**Task requirements**
An exact reproduction of the listing is wanted, with the pictures dropped.
######
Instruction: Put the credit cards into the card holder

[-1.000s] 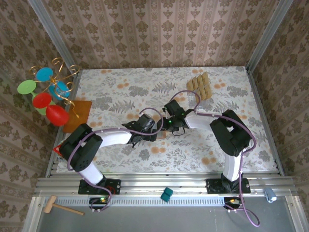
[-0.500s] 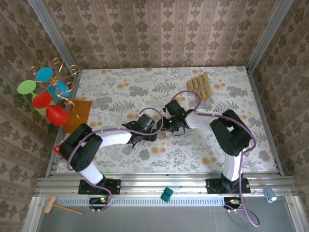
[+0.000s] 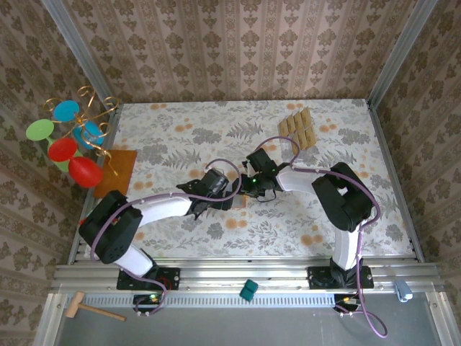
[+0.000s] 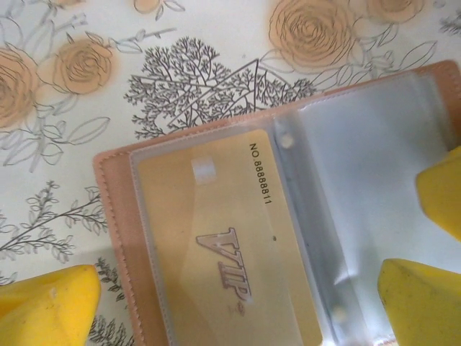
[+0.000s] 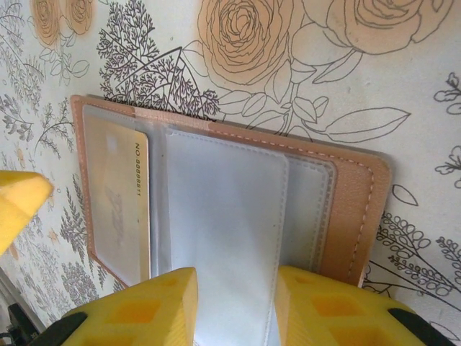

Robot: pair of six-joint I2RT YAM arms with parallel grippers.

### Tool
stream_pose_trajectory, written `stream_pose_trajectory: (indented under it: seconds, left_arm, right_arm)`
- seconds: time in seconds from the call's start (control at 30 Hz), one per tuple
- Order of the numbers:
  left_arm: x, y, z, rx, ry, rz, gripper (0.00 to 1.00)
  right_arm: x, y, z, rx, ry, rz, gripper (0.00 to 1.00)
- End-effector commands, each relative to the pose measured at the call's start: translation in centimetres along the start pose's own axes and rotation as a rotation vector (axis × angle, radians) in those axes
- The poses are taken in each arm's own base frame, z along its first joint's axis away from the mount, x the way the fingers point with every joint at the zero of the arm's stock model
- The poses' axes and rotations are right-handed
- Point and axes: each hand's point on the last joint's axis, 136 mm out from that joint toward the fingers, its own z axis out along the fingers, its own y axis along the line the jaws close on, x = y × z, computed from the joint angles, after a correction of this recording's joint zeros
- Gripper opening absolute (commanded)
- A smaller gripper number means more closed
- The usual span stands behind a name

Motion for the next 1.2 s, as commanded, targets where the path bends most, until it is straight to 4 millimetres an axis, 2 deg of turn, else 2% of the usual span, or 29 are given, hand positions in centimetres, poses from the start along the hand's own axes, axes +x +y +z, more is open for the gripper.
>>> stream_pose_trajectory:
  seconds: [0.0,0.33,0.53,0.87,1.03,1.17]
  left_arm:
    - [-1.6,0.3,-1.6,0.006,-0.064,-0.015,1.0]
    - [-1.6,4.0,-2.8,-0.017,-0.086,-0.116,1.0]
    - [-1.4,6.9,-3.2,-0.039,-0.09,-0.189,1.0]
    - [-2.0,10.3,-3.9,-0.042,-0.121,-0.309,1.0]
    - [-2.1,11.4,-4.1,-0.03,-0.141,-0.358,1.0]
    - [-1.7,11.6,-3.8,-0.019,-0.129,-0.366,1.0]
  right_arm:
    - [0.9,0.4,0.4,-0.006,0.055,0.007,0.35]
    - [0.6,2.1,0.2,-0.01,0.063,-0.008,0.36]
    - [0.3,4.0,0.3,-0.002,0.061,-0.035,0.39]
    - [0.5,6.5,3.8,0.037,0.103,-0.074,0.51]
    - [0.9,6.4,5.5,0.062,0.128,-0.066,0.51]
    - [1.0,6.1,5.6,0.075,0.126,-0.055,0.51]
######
**Exercise output**
Instruction: Put the credit cards into the card holder

[-1.000s] 
[-0.500s] 
[+0.000s] 
[+0.000s] 
[+0.000s] 

Robot: pair of six-joint I2RT YAM arms with parallel grippers.

### Tool
stream_pose_trajectory, written `stream_pose_trajectory: (indented under it: seconds, left_arm, right_arm)`
- seconds: time in seconds from the call's start (control at 30 Hz), one per tuple
- Order of the numbers:
  left_arm: x, y, z, rx, ry, rz, gripper (0.00 to 1.00)
  right_arm: x, y, z, rx, ry, rz, gripper (0.00 to 1.00)
- End-effector commands, each relative to the pose measured at the call's start: translation in centimetres along the start pose's own axes and rotation as a rotation vector (axis × angle, radians) in those axes
- The poses are taken in each arm's own base frame, z along its first joint's axis away from the mount, x the way the fingers point with every joint at the zero of the arm's stock model
- The poses' axes and rotations are right-handed
- Point and axes: each hand's point on the last joint's axis, 136 mm out from that joint toward the fingers, its own z axis out along the fingers, its own y axis along the line the jaws close on, x = y × z, computed from the joint angles, after a correction of this recording's joint zeros
- Gripper opening absolute (commanded)
- A smaller gripper number means more closed
- The usual span stands behind a name

Motion for the next 1.2 s, as commanded, targets where the path bends most, until it is straight to 4 millimetres an axis, 2 deg of turn, else 2% of the usual span, or 29 are given, hand positions in centimetres, poses from the start along the hand's own axes, axes +x +y +z, more is open for the gripper.
>>> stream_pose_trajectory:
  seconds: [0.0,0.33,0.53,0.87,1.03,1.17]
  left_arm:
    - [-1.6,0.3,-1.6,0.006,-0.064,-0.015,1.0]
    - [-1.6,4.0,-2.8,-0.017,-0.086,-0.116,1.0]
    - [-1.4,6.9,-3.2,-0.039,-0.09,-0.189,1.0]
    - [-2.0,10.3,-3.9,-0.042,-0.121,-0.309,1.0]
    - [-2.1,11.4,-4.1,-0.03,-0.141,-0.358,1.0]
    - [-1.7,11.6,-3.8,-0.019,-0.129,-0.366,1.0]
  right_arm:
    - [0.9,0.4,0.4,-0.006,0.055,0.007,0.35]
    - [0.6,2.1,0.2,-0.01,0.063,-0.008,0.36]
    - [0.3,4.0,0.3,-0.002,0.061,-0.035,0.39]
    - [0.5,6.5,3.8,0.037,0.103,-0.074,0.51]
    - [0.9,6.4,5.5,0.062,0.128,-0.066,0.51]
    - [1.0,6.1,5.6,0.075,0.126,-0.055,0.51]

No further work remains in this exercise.